# What to produce:
Read the data line by line and say how many lines contain the string "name", giving the number alone.

# Dataset entries:
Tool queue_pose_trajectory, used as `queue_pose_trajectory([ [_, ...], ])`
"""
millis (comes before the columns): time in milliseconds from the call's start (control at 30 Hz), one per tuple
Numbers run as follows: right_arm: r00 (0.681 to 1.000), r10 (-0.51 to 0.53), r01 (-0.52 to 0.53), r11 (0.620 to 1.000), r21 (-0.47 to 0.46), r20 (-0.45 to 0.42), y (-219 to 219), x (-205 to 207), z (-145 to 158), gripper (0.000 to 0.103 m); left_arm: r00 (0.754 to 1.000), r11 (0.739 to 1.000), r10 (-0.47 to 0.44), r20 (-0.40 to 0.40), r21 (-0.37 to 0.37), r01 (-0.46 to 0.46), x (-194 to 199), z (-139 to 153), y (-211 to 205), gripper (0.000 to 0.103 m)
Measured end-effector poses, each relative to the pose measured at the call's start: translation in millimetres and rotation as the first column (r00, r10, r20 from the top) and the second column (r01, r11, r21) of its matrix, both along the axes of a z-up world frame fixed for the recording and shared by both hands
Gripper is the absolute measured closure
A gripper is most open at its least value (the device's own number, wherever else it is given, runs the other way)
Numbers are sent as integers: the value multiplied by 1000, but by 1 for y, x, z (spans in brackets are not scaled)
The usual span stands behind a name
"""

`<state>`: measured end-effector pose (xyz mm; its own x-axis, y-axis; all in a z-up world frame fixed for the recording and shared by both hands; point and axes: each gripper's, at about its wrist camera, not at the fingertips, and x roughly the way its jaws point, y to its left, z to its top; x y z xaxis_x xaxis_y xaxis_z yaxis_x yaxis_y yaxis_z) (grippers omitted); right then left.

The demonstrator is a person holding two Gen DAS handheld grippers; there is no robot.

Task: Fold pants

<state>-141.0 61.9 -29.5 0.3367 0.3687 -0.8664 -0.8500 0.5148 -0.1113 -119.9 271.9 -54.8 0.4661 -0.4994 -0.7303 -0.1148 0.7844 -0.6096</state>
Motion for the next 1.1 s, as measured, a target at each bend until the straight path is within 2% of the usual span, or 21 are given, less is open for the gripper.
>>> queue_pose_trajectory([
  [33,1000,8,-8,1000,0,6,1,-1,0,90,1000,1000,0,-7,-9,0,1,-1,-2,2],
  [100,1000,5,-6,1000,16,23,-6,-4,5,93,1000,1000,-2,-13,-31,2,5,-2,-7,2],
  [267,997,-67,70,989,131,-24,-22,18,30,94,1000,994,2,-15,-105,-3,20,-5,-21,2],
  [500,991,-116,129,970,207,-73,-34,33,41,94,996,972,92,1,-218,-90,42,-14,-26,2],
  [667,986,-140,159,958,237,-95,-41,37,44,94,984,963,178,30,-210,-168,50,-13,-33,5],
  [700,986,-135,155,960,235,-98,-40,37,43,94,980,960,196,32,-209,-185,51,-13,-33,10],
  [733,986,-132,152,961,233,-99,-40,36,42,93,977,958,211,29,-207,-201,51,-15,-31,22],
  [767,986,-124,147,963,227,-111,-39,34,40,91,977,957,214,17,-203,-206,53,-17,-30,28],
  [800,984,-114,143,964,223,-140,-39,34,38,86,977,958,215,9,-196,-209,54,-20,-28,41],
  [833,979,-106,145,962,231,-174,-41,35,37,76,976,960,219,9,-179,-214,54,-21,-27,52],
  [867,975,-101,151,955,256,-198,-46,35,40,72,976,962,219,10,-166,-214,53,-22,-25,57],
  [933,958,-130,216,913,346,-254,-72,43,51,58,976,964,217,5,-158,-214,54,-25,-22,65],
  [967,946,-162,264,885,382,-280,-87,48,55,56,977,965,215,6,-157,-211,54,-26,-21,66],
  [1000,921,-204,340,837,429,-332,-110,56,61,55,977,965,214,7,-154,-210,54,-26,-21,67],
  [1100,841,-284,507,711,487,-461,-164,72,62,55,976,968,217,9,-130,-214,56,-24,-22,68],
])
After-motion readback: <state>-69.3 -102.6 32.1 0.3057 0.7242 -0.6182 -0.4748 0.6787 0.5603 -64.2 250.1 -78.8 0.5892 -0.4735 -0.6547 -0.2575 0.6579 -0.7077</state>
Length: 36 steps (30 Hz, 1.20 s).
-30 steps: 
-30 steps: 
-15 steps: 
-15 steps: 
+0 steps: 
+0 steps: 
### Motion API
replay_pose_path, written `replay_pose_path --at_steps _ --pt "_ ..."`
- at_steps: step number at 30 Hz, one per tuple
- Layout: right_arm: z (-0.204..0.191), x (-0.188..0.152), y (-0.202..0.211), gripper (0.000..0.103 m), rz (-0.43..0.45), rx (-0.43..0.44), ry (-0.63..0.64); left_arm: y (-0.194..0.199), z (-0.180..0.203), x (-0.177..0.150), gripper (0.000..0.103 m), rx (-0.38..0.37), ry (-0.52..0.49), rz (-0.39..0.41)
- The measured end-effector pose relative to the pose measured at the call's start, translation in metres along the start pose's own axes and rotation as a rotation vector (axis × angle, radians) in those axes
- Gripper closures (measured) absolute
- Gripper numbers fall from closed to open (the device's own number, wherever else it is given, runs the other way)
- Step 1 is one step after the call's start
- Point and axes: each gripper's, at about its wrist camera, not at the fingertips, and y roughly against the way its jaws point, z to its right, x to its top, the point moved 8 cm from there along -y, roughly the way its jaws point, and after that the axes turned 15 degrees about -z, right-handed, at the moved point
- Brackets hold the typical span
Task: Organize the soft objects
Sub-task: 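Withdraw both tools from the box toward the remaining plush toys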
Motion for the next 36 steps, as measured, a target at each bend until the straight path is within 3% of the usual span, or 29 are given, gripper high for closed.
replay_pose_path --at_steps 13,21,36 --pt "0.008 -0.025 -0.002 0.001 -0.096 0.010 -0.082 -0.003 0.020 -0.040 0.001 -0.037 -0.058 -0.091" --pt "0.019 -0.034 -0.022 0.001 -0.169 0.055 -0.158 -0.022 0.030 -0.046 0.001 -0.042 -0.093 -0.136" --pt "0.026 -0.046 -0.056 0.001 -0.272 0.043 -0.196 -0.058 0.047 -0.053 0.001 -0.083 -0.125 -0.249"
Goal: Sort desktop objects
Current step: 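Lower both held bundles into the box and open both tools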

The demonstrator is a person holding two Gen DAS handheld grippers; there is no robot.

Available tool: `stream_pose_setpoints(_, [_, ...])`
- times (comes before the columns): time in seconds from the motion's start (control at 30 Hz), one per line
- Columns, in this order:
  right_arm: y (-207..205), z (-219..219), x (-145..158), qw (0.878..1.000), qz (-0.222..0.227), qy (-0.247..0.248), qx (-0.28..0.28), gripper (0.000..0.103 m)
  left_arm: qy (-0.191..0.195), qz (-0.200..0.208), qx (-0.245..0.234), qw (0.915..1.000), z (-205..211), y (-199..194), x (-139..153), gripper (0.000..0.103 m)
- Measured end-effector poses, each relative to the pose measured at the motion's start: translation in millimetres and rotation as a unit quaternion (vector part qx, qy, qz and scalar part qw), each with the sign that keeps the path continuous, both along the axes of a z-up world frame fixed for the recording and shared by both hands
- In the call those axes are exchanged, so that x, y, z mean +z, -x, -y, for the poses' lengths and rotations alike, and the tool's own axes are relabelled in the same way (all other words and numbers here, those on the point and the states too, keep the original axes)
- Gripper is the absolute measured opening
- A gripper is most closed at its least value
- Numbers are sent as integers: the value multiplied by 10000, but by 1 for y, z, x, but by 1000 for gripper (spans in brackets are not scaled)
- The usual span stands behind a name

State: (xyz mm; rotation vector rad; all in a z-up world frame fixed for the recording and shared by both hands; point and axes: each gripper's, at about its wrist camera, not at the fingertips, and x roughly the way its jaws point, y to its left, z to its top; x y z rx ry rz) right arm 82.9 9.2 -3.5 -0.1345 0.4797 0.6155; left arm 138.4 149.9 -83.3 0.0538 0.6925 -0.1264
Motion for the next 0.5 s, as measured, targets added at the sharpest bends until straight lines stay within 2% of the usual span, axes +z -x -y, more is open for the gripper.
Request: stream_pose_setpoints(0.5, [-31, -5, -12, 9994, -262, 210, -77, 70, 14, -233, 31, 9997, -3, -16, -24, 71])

# Written reply:
2